***** Dataset content
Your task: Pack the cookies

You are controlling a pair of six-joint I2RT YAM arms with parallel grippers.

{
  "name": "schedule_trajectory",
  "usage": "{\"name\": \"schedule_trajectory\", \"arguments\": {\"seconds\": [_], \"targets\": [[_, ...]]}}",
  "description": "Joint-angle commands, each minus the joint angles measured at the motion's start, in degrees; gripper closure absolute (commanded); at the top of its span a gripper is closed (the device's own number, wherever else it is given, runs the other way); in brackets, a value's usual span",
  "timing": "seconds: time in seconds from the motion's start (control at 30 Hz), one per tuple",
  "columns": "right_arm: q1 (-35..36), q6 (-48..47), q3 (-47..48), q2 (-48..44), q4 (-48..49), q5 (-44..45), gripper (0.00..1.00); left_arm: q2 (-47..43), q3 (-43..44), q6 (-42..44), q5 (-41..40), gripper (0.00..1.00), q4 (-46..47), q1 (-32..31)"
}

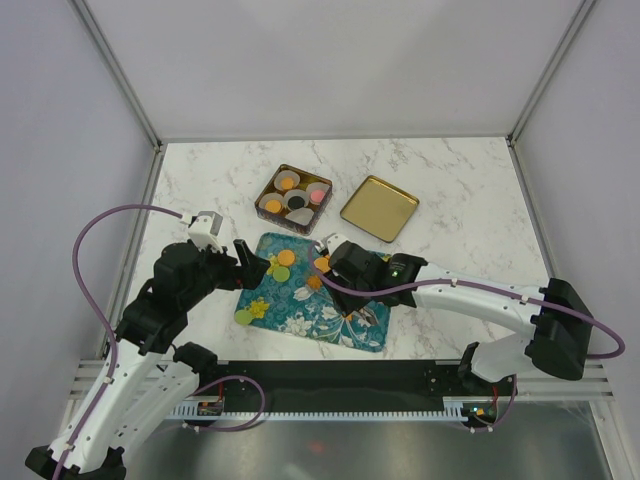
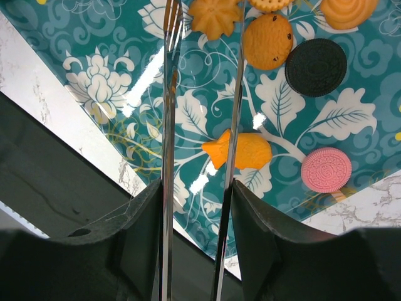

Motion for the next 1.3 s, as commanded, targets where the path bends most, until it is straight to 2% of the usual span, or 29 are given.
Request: {"name": "schedule_trajectory", "arguments": {"seconds": [0.0, 0.37, 0.67, 1.07, 1.27], "targets": [[0.16, 0.48, 0.35, 0.54, 0.57, 0.04, 0.46, -0.17, -0.03, 1.50, -0.72, 0.02, 1.04, -0.19], [0.16, 0.04, 0.52, 2.57, 1.36, -0.31, 0.47, -0.43, -0.11, 1.49, -0.81, 0.02, 0.95, -0.28], [0.25, -0.22, 3.77, 0.90, -0.84, -0.22, 0.60, -0.70, -0.11, 1.49, -0.72, 0.02, 0.95, -0.28], [-0.10, -2.59, 10.71, 1.77, -3.65, 2.41, 0.61, -1.40, -0.11, 1.49, -1.33, 0.02, 0.86, -0.72], [-4.14, -5.75, 16.76, 4.49, -3.56, 1.89, 0.61, -1.49, -0.03, 1.32, -1.60, 0.02, 0.86, -0.89]]}}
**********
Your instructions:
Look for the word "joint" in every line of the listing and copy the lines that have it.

Written answer:
You are controlling a pair of six-joint I2RT YAM arms with parallel grippers.
  "description": "Joint-angle commands, each minus the joint angles measured at the motion's start, in degrees; gripper closure absolute (commanded); at the top of its span a gripper is closed (the device's own number, wherever else it is given, runs the other way); in brackets, a value's usual span",

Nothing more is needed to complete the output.